Besides trusted computing technology, TEE is also presently widely used in many companies: Intel SGX, ARM Trust zone. The only cons of TEE is that it's tightly bound to the CPU manufacturer which causes new kind of centralization. For example, Intel recently discontinued processors with SGX for the consumer market. If you were a project relying on Intel SGX, then Intel's decision meant that your CPU options for miners going forward just got much more expensive.

Conclusion and Future of Layer2

We believe that the future of layer2 will be as a standalone general-purpose cloud computing oracle that runs on top of multiple blockchains. This would also mean that the majority of computing tasks could be better performed at a lower cost by moving them from layer1 to layer2. Because our new layer2 does not need any expensive ZKP when sending the result back to layer1, the overall cost is much lower.

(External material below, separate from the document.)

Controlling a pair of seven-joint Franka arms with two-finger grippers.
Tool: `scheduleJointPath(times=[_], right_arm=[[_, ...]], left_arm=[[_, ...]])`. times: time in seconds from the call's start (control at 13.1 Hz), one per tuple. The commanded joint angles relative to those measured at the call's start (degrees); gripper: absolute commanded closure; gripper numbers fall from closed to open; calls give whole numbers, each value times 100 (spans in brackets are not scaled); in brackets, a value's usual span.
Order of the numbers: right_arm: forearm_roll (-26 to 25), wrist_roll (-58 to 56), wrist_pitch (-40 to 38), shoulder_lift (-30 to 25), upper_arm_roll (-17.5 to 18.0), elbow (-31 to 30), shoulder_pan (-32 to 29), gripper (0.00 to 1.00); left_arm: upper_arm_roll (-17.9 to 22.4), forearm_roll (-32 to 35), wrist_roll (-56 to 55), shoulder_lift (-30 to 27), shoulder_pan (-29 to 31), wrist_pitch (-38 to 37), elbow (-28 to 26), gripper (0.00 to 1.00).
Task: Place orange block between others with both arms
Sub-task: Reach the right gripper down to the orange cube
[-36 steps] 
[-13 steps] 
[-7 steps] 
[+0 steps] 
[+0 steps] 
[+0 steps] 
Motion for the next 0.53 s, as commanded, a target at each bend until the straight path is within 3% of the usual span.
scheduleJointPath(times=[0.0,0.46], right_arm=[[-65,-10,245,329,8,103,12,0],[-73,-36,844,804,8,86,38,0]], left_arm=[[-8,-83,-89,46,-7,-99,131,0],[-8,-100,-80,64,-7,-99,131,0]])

Since layer2 is verified trusted by layer1, there's no blockchain type of consensus needed, and the performance can match that of traditioanl cloud computing. In TEA Project, we benefit from the many advantages of hardware trust. We use the timestamp as directly received from GPS satelites to run a "Proof of Time" distributed state machine in our trusted layer2 nodes. This is similar to Google's Spanner database, but ours is fully decentralized. Therefore, TEA Project is a decentralized cloud computing platform that runs so-called TApps. TApps run like typical web apps or mobile apps, but there's no centralized application server or database server needed, as well as no domain name or Verisign certificates. They are unstoppable, unbreakable, and censorship free.